Publié le par jeunespop57

                  MICHÈLE ALLIOT-MARIE n'hésite plus. C'est ce qu'elle a révélé hier soir. « Je pense aujourd'hui que je suis prête, parce que j'ai une certaine expérience des choses et que j'ai travaillé pour cela », a expliqué le ministre de la Défense à l'issue d'un discours qu'elle tenait après l'inauguration de la permanence du futur candidat de l'UMP aux municipales de Ris-Orangis. Des militants UMP lui avaient lancé : « allez-y! » Michèle Alliot-Marie les a entendus. « Si dans quelques semaines il apparaît que Nicolas Sarkozy est le candidat qui a le plus de chances de l'emporter (...), je le soutiendrai, et sans aucune hésitation. Et je suis persuadée que Nicolas Sarkozy fera de même à mon égard s'il apparaît dans quelques semaines que je suis la mieux à même de rassembler la majorité des Français face à Ségolène Royal », a-t-elle ajouté. « Ce qui est important, c'est de voir, et c'est ce que je ferai dans les prochaines semaines, si mes convictions, et peut-être ma personnalité, rencontrent ou non les désirs des Français. » Michèle Alliot-Marie connaît bien son atout maître : « Il est très difficile pour un homme de mener une bataille électorale contre une femme », «j'ai probablement plus de liberté de dire les choses » par rapport à Nicolas Sarkozy. Et elle ne perd pas de temps pour « tacler » Ségolène Royal : « Ce n'est pas parce qu'un programme archaïque est porté par une femme qu'il est moins archaïque. »

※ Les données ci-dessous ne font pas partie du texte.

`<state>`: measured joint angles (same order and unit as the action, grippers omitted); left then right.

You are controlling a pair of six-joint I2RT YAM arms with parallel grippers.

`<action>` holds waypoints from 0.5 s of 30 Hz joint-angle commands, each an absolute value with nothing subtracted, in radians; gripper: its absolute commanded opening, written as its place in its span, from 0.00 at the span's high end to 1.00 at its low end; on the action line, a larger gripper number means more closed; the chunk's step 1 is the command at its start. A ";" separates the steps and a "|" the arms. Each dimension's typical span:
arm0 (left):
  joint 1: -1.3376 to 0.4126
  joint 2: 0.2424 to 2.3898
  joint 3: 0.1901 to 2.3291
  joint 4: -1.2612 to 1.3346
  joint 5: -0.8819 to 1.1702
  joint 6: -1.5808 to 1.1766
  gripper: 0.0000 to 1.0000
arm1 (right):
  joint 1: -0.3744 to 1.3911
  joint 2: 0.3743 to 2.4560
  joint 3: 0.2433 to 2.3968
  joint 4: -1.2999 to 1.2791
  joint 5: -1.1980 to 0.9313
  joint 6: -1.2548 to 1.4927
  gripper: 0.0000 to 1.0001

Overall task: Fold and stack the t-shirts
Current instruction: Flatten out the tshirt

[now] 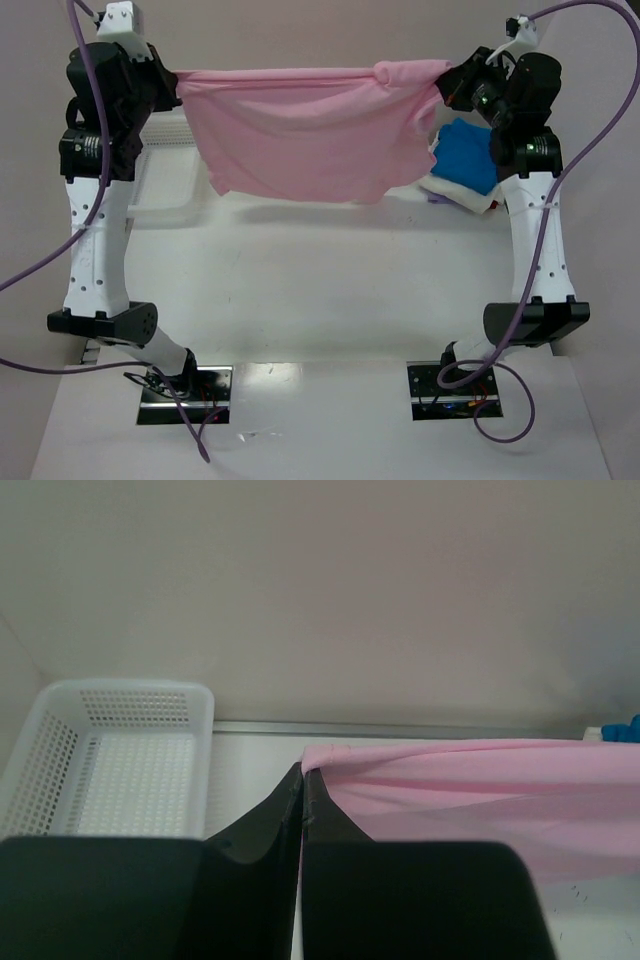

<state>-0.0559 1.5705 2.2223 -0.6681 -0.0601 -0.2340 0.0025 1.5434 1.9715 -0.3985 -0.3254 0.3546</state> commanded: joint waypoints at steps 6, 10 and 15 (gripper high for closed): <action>-0.014 1.567 2.178 -0.732 -0.058 -0.186 1.00 | -0.026 1.334 1.735 -0.310 -0.288 0.350 1.00; -0.014 1.475 1.959 -0.739 0.019 -0.195 1.00 | -0.026 1.266 1.603 -0.310 -0.288 0.350 1.00; -0.014 1.334 1.580 -0.721 0.208 -0.204 0.99 | -0.026 1.235 1.487 -0.310 -0.298 0.341 1.00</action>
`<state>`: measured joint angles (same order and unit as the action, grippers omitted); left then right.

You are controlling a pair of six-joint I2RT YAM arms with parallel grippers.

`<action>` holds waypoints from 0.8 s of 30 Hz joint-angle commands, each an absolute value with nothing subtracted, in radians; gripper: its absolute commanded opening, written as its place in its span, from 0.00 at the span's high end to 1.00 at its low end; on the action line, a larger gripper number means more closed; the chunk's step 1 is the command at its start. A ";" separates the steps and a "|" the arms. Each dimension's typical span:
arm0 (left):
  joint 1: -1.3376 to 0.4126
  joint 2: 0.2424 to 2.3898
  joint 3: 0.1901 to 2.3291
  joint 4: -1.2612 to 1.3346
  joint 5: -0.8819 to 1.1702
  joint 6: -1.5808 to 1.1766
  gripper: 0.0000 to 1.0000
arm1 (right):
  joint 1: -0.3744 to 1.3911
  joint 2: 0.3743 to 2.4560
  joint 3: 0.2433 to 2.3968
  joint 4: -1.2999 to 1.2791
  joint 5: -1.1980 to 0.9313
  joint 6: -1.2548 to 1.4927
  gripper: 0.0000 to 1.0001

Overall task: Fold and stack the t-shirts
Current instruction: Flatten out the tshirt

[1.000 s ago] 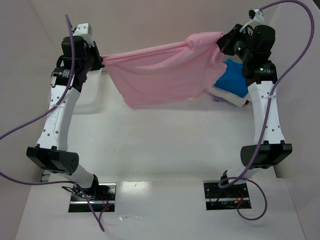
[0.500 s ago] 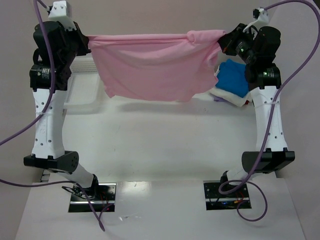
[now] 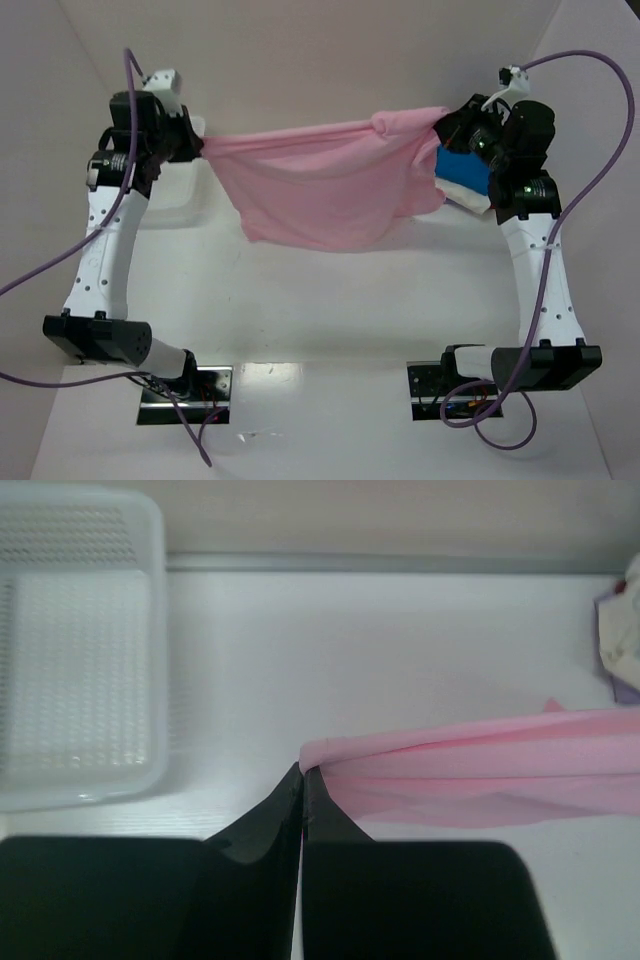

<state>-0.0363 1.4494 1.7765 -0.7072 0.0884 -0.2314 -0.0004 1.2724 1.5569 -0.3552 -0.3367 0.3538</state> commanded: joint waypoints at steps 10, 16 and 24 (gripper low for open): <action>-0.014 1.282 1.268 -0.710 0.353 -0.233 0.85 | -0.026 1.235 1.355 -0.281 -0.319 0.341 1.00; -0.014 1.292 1.220 -0.690 0.438 -0.233 0.86 | -0.026 1.226 1.338 -0.290 -0.331 0.331 1.00; -0.204 1.381 1.136 -0.637 0.477 -0.255 0.74 | -0.026 1.230 1.233 -0.290 -0.322 0.307 1.00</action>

                   Pourtant, le ministre de la Défense a longtemps tergiversé. À se lancer dans la bataille présidentielle. Et même, à participer aux trois forums de l'Union, mis en place à la hâte par l'UMP pour organiser le débat interne avant le congrès du 14 janvier. Elle avait pourtant été la première à en demander l'organisation. Seulement voilà, échaudée par les sifflets qui lui ont été réservés lors du conseil national de l'UMP, le 16 novembre, elle avait réclamé, dans une lettre à Jean-Pierre Raffarin, « un débat constructif, libre et respectueux », qui ne se résume pas à « une litanie » de discours des conseillers politiques de Nicolas Sarkozy. Qui ne soit pas « un nouveau conseil national de l'UMP ». Hier soir, tout ou presque est apparemment aplani.

                    Michèle Alliot-Marie a souhaité que ces forums soient « constructifs, libres, respectueux, dès lors que ces trois conditions paraîtront réunies, (...) Il est tout à fait normal que j'y participe, en tous les cas, je le souhaite... On a progressé, je crois qu'il y a encore quelques points à voir ».